The pervasive reach of resource-bounded Kolmogorov complexity in computational complexity theory

We continue an investigation into resource-bounded Kolmogorov complexity (Allender et al., 2006 [4], ), which highlights the close connections between circuit complexity and Levin's time-bounded Kolmogorov complexity measure Kt (and other measures with a similar flavor), and also exploits derandomization techniques to provide new insights regarding Kolmogorov complexity. The Kolmogorov measures that have been introduced have many advantages over other approaches to defining resource-bounded Kolmogorov complexity (such as much greater independence from the underlying choice of universal machine that is used to define the measure) (Allender et al., 2006 [4]). Here, we study the properties of other measures that arise naturally in this framework. The motivation for introducing yet more notions of resource-bounded Kolmogorov complexity are two-fold:
• to demonstrate that other complexity measures such as branching-program size and formula size can also be discussed in terms of Kolmogorov complexity, and
• to demonstrate that notions such as nondeterministic Kolmogorov complexity and distinguishing complexity (Buhrman et al., 2002 [15]) also fit well into this framework.
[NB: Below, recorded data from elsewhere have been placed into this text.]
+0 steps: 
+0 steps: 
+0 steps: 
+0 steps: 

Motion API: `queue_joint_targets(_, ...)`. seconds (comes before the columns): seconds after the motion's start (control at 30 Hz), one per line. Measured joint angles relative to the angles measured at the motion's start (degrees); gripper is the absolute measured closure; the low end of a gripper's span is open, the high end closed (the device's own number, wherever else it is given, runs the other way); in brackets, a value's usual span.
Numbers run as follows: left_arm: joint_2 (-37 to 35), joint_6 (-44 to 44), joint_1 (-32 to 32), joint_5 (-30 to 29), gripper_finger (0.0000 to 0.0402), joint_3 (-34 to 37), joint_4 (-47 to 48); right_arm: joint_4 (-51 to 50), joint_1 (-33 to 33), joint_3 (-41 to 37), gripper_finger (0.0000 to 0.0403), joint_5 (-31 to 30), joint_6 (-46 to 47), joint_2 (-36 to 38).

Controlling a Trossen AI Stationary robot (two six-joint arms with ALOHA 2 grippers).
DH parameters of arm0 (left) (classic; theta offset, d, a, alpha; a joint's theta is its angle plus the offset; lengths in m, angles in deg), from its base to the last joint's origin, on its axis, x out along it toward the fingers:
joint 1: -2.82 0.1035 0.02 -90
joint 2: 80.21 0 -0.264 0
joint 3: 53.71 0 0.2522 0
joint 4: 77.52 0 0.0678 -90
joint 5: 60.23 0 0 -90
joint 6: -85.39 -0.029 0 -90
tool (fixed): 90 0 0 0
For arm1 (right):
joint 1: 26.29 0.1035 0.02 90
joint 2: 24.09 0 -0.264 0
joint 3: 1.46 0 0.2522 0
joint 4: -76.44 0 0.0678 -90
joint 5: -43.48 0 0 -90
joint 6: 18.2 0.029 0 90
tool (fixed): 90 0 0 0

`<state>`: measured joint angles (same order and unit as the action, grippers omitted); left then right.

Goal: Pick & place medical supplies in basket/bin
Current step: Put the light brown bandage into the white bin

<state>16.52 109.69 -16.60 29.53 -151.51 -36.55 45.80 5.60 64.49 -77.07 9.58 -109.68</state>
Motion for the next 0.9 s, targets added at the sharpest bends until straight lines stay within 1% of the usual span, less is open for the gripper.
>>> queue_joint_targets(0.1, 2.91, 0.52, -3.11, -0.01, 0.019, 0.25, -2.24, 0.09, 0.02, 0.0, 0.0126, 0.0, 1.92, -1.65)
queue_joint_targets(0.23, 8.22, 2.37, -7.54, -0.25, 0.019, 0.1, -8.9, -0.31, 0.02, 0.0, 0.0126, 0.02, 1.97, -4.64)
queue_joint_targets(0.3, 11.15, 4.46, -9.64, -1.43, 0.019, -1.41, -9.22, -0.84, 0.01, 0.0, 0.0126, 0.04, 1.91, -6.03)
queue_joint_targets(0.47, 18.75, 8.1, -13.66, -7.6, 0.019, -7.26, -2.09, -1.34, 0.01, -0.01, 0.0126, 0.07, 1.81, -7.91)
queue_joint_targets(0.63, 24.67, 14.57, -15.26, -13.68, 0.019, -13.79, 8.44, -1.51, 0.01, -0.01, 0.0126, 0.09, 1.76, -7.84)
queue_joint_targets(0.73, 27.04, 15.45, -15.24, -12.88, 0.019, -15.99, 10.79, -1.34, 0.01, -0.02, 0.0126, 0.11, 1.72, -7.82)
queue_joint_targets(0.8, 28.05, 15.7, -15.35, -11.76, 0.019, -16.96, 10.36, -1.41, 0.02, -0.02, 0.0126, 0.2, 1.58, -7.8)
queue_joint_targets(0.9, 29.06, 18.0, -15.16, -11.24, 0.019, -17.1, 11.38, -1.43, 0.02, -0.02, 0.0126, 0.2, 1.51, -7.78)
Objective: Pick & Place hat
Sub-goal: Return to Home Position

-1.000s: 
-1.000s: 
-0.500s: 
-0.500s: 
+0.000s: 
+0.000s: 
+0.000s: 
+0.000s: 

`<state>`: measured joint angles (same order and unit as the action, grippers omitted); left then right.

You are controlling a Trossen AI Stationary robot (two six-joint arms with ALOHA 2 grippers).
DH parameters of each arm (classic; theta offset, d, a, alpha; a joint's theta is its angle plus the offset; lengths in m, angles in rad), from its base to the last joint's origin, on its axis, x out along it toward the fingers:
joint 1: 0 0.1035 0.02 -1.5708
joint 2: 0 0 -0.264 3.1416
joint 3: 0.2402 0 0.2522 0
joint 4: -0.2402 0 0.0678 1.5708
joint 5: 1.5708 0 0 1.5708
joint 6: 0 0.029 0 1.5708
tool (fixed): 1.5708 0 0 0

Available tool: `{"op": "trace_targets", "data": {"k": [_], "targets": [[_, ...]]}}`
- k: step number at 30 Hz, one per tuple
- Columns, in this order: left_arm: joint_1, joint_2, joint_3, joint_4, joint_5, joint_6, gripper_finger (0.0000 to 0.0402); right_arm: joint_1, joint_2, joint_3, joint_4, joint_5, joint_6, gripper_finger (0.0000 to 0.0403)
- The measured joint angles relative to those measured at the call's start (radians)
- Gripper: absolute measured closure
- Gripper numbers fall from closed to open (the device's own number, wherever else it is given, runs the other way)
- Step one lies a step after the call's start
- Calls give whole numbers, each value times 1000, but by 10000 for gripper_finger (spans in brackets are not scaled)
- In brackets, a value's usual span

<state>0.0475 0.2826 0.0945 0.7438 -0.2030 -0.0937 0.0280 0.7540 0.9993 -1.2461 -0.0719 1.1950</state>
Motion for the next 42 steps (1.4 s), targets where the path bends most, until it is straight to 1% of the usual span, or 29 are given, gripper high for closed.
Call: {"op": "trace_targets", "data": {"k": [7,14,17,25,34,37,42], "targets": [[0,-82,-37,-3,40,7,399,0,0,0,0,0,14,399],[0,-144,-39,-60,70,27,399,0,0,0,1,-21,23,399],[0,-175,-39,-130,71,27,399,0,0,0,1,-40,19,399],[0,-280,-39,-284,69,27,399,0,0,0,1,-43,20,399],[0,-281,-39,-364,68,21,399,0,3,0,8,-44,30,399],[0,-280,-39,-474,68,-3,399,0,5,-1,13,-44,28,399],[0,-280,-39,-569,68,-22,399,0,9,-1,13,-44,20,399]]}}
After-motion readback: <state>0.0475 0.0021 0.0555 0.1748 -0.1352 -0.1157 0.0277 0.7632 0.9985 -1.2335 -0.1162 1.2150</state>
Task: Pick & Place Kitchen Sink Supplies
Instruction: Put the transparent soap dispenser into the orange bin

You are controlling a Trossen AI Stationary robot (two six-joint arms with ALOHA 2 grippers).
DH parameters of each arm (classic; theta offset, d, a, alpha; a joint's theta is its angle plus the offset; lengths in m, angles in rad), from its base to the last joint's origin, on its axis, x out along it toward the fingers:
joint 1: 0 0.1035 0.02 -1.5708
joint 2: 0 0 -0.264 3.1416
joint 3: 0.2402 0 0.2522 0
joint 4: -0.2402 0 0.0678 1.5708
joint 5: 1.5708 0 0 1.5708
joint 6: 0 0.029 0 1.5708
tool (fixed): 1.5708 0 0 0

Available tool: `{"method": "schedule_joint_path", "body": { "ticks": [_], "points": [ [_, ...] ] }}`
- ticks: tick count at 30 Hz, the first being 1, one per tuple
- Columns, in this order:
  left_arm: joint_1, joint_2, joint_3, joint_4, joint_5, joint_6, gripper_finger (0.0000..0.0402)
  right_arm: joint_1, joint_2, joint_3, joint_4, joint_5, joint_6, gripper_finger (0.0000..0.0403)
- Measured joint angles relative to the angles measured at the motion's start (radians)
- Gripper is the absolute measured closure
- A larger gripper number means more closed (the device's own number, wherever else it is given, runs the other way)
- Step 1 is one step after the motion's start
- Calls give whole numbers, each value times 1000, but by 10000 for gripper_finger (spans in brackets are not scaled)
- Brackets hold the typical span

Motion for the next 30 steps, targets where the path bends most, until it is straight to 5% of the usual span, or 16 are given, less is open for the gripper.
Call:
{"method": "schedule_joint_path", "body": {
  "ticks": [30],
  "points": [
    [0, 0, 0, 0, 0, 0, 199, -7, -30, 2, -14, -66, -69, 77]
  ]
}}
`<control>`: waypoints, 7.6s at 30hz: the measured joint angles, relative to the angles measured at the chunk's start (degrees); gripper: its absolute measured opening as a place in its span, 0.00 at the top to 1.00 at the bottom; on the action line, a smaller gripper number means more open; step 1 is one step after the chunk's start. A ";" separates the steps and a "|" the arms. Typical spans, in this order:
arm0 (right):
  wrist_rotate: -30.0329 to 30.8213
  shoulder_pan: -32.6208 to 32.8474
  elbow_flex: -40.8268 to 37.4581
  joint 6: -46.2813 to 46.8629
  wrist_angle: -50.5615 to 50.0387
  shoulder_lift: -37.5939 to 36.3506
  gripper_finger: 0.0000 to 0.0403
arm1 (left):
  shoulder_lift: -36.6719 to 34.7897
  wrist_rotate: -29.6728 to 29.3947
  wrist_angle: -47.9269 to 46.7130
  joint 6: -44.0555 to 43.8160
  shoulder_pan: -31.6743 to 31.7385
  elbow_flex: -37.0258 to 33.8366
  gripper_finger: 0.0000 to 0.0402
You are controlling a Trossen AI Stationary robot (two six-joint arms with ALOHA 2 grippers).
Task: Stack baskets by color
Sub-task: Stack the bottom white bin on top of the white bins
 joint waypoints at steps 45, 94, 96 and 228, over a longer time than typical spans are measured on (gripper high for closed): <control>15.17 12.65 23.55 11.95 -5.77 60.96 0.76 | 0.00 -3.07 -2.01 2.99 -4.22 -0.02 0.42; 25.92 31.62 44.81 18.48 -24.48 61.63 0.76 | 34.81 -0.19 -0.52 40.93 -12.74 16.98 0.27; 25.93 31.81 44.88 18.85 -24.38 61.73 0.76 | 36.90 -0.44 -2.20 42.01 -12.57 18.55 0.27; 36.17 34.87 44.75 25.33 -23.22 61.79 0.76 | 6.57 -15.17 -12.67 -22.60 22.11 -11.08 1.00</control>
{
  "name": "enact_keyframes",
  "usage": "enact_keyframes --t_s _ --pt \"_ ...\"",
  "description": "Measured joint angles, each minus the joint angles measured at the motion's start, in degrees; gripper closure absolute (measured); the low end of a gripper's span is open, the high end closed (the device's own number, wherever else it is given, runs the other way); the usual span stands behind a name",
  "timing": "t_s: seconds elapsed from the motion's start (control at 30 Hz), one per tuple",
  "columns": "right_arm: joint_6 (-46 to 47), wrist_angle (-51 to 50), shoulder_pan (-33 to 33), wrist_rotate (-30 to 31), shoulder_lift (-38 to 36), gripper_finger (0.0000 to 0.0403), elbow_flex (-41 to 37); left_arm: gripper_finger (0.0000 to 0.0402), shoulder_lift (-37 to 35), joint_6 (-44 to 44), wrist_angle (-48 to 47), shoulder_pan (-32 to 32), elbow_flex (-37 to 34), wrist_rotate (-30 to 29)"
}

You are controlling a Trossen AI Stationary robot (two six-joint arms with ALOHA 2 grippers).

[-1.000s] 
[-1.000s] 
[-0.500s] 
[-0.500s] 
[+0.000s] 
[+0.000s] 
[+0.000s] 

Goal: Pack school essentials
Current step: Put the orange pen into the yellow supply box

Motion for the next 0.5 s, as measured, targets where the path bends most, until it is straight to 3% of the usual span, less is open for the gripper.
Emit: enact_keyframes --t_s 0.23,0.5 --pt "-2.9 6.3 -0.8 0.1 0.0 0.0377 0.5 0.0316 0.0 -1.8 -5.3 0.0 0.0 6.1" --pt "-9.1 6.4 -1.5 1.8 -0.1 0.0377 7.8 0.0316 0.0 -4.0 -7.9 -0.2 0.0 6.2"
The main theorems that we provide using this new approach to resource-bounded Kolmogorov complexity are:
• A complete set (RKNt) for NEXP/poly defined in terms of strings of high Kolmogorov complexity.
• A lower bound, showing that RKNt is not in NP∩coNP.
• New conditions equivalent to the conditions “NEXP⊆nonuniformNC1” and “NEXP⊆L/poly”.
• Theorems showing that “distinguishing complexity” is closely connected to both FewEXP and to EXP.
• Hardness results for the problems of approximating formula size and branching program size.